WHAT IS EXPECTED
All of the lines below should be copied word for word.
........
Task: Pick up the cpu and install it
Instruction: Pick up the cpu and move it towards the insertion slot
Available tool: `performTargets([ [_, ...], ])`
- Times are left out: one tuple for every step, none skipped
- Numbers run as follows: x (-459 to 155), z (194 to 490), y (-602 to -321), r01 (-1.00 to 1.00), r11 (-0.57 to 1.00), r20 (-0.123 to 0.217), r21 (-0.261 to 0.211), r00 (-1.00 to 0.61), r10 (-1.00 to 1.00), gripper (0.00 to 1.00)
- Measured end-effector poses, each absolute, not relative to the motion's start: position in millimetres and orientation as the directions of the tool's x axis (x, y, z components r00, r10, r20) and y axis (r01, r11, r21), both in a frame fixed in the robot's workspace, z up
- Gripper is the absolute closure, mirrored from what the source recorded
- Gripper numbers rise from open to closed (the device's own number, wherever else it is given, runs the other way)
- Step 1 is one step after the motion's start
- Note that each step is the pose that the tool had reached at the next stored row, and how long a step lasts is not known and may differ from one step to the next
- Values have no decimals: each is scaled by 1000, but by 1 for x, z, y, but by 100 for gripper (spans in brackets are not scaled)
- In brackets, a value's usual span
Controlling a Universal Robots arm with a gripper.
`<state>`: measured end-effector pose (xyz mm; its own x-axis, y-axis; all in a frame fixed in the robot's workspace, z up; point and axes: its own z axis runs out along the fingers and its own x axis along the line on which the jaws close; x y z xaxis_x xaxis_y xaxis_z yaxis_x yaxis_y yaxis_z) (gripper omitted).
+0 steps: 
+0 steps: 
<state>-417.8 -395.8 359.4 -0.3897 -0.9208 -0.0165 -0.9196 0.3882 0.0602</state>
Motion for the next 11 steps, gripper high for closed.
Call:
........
PROBLEM SOLUTION
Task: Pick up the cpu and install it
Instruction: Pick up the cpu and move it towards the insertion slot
Available tool: `performTargets([ [_, ...], ])`
- Times are left out: one tuple for every step, none skipped
- Numbers run as follows: x (-459 to 155), z (194 to 490), y (-602 to -321), r01 (-1.00 to 1.00), r11 (-0.57 to 1.00), r20 (-0.123 to 0.217), r21 (-0.261 to 0.211), r00 (-1.00 to 0.61), r10 (-1.00 to 1.00), gripper (0.00 to 1.00)
- Measured end-effector poses, each absolute, not relative to the motion's start: position in millimetres and orientation as the directions of the tool's x axis (x, y, z components r00, r10, r20) and y axis (r01, r11, r21), both in a frame fixed in the robot's workspace, z up
- Gripper is the absolute closure, mirrored from what the source recorded
- Gripper numbers rise from open to closed (the device's own number, wherever else it is given, runs the other way)
- Step 1 is one step after the motion's start
- Note that each step is the pose that the tool had reached at the next stored row, and how long a step lasts is not known and may differ from one step to the next
- Values have no decimals: each is scaled by 1000, but by 1 for x, z, y, but by 100 for gripper (spans in brackets are not scaled)
- In brackets, a value's usual span
Controlling a Universal Robots arm with a gripper.
`<state>`: measured end-effector pose (xyz mm; its own x-axis, y-axis; all in a frame fixed in the robot's workspace, z up; point and axes: its own z axis runs out along the fingers and its own x axis along the line on which the jaws close; x y z xaxis_x xaxis_y xaxis_z yaxis_x yaxis_y yaxis_z) (gripper omitted).
+0 steps: 
+0 steps: 
<state>-417.8 -395.8 359.4 -0.3897 -0.9208 -0.0165 -0.9196 0.3882 0.0602</state>
Motion for the next 11 steps, gripper high for closed.
Call:

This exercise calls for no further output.